Even then, over twenty thousand years ago, I knew that this was so. I knew that men were irrational creatures. I knew they reacted to even a whiff of honesty with violence and hatred. It should not have surprised me how the first desert dwellers we tried to recruit reacted to our entreaty.
But it did.
I was completely flabbergasted by it.
We did not approach the Han. They would have deduced what had happened to Te-Han the moment we walked out of the desert. They would have known that we had killed him.
Instead we approached one of the other desert tribes.
They were called the Hui.
It was my decision to approach them directly, to be truthful with them, and trust that reason would compel them to join us in our war against Khronos. Yes, they were far removed from the God King’s influence—for now, I would tell them-- but Khronos’s empire was steadily expanding, and the day would come when their children, or their children’s children, would kneel in submission to the insatiable blood god if we did not move to stop him. We must take up arms now, I would say to them, before he was too powerful to be challenged.
Zenzele was doubtful it would work.
“Men do not want truth,” she said. “They want comforting lies. They do not react well when you rob them of their conceits.”
“They will recognize the truth of my words,” I assured her. “They will see the necessity of our cause.”
Oh, how deluded I was!
I knew the heart of man. I’ve just always had trouble accepting it.
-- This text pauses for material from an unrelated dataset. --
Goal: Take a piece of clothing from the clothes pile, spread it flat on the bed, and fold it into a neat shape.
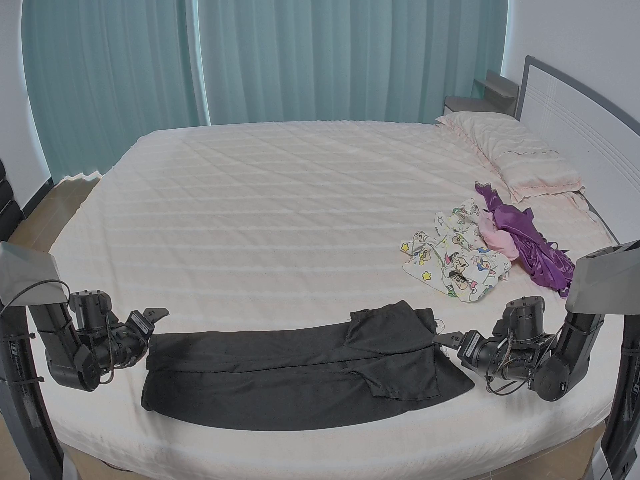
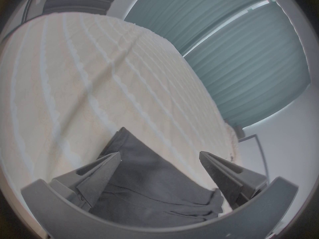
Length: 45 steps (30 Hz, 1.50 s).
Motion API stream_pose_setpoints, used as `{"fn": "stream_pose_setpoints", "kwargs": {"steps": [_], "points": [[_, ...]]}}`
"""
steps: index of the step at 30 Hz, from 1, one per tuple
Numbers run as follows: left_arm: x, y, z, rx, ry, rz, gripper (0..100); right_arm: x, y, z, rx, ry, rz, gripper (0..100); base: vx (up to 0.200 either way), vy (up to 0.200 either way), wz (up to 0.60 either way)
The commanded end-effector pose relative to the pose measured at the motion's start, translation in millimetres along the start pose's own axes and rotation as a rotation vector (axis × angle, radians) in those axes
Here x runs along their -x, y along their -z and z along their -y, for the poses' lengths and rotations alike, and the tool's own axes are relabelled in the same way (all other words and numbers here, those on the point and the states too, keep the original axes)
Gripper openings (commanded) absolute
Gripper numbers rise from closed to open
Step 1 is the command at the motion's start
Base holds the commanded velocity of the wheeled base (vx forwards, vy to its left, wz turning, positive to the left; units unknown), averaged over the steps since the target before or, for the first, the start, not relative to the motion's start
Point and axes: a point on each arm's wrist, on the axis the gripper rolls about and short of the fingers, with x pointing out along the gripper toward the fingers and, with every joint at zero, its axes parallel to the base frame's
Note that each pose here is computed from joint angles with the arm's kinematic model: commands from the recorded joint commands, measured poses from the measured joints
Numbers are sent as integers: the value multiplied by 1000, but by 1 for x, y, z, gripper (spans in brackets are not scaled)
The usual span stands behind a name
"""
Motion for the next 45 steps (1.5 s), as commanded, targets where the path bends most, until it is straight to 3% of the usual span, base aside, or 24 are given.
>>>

We walked in from the desert, our eyes gleaming, our flesh glowing softly in the moonlight. The Hui scrambled from their tents when the night watch cried out the alarm, brandishing their spears and knives and bows. I held up my hands for peace, and in their native tongue I pled my case. The God King of the west must be defeated, I told them. He will not be satisfied until he has conquered the world and enslaved all mortal men, including the Hui. The Hui must join us, help us to fight this God King before the whole world must bow in submission to the fiend.
The elders of the Hui conferred at a short distance, eying us with great suspicion. Then their chief, a tall, brawny man with long hair and a thick, black, curling beard, returned to address me—or so I thought. He grinned at me, his teeth as white and shining as my flesh, and then he ran me through with his spear.
“No!” Zenzele shouted.
I could have-- should have-- dodged the chieftain’s attack, but the man caught me off guard. I could not believe that he had attacked me. The spear pierced me through the chest and punched out through the back of me, skewering my heart and left lung. It would have killed me if I was a mortal man, but I was not. I didn’t need either organ to live. Still, it hurt. In truth, the pain was stunning. In such instances, our amplified senses can be a detriment, for we feel pain as finely as we can smell and see and hear and taste. For a moment all I could do was blink stupidly into the chieftain’s fiercely glaring eyes, holding the shaft of the spear between us.
Talk about killing the messenger!
“You lie, demon!” the chieftain hissed. “Die, trickster of the desert!”
He jerked the spear out and stabbed it through me again.
The Orda rushed forward as I yanked the spear from the chieftain’s hands. I stumbled back, trying to pull the weapon from my chest. Zenzele came to assist me while the Orda and the Hui engaged in battle.
“Hold still,” Zenzele said as I tried to pull the spear out. I couldn’t do it on my own. My arms were too short, and I hadn’t yet thought to pull it out by degrees. She grasped the shaft and put her foot against my hip and yanked. My flesh had already healed around the shaft, healed to it, and she had to rip it loose to get it out.
I couldn’t make speech for a moment, not with my lungs punctured. I gaped like a fish drowning in air as the living blood flowed into the injuries and began to knit me back together again.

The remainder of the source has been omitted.